In Israel, the market for such drugs is worth NIS 300 million a year, about 12 percent of the total drugs market. In the U.S. these non-prescription medicines are 30 percent of the market - and with reason. In America you can buy these drugs at the corner grocery or the supermarket. You can wander the aisles and choose your own medicine for pain, or stomach acidity, or for coughs and sneezes, and other minor ailments. In New York you can even buy these from all-night stores.

In the drugstores themselves, there is no waiting in line - go straight to the shelves and buy whatever takes your fancy. As a result, there is fierce competition between different pharmaceutical firms and the points of sale. As soon as consumers can help themselves to whatever is on the shelves, and can choose between various products and compare prices, so will they compare prices and buy accordingly. This is competition, and it brings lower prices.

But it is this very feature that the medical establishment has come out against in force. The Health Ministry, the local pharmaceutical manufacturers, the importers and pharmacists have all ganged up in opposition to reforms the treasury suggested with the support of Finance Minister Silvan Shalom - namely, allowing non-prescription drugs over the counter in grocery stores and supermarkets.

The medical establishment wants to protect its overblown profits.
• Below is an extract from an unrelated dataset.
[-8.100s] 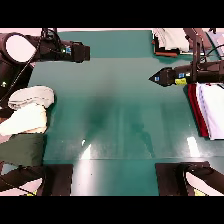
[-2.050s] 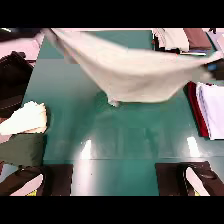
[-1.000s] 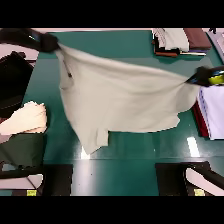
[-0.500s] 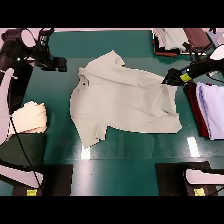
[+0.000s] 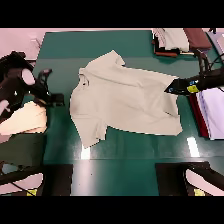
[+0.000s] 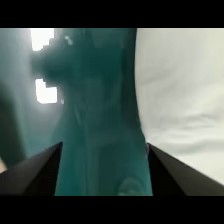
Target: Fold the shirts.
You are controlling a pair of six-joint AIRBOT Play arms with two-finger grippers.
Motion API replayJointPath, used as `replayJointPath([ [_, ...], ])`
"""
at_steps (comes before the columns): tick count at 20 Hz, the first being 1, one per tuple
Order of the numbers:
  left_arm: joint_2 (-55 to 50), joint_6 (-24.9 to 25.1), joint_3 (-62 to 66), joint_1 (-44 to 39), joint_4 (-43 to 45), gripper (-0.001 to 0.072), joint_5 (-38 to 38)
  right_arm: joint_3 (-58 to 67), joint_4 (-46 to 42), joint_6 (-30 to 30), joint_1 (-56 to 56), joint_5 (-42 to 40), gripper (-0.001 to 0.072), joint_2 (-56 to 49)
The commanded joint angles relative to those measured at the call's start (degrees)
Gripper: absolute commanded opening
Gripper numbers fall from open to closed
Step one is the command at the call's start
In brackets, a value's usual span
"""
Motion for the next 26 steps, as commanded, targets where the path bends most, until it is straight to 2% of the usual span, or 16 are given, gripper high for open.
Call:
replayJointPath([
  [1,3.1,-0.7,-11.76,0.13,-8.7,0.061,7.63,-2.38,0.98,-0.07,-0.17,-1.79,0.0344,4.68],
  [5,2.82,3.87,-15.08,-0.09,-17.79,0.0609,14.16,-2.38,0.96,-0.04,-0.17,-1.66,0.0343,6.29],
  [11,0.79,3.8,-14.95,-5.57,-18.6,0.0606,17.22,-2.4,0.87,0.0,-0.22,-0.76,0.0343,7.67],
  [12,0.79,3.78,-14.36,-5.7,-18.62,0.0461,17.07,-2.4,0.79,-0.04,-0.74,0.7,0.0343,7.63],
  [13,0.81,3.78,-13.33,-5.64,-18.21,0.0207,16.17,-2.67,0.79,-0.04,-1.81,2.27,0.0343,7.67],
  [14,1.03,3.8,-12.2,-5.31,-17.59,0.0025,15.19,-3.67,0.76,-0.07,-3.76,3.74,0.0343,7.85],
  [18,3.65,5.99,-7.87,-5.29,-15.28,0.003,12.81,-15.3,-4.24,-0.15,-16.33,6.73,0.0348,10.75],
  [20,4.72,6.82,-6.82,-5.29,-15.3,0.0029,12.74,-22.23,-7.54,-0.26,-24.52,7.65,0.0507,11.76],
  [23,4.81,6.82,-6.69,-5.29,-15.41,0.0029,12.9,-31.3,-8.09,-1.31,-36.11,7.85,0.0509,11.8],
  [26,4.81,6.8,-6.69,-5.31,-15.58,0.0029,12.94,-38.03,-8.09,-2.4,-39.34,6.49,0.0499,11.82],
])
In addition, as long as we need pharmacists for over-the-counter drugs, this helps pay for the pharmacists' time and premises. Naturally, there are some pharmacists (not many) that recommend more expensive drugs because the profit is higher, or other drugs because of kick-backs - all against public interest.

But this isn't the only campaign by the establishment against the public. This week the High Court of Justice rejected an appeal by the drug companies, importers and pharmacists against a price order that will slash most non-prescription drug prices on September 1.

Last June, there was a similar attempt to stop the importation of prescription drugs by suppliers other than direct manufacturers - known as parallel imports. They wanted to continue forcing HMOs to buy all drugs exclusively through them. Fortunately for us, the High Court dismissed the claims.

What is really funny is how the medical establishment always comes up with the same excuse, with the same straight face: "We are doing this because we are concerned only to safeguard public health." Listening to them it would seem any reform, competition or improvement poses "a serious danger to public health."

So carry on petitioning the High Court, keep badgering the health ministry, keep trying to convince the politicians, but whatever you do - please don't try to protect our health. That we can do for ourselves, thank you very much.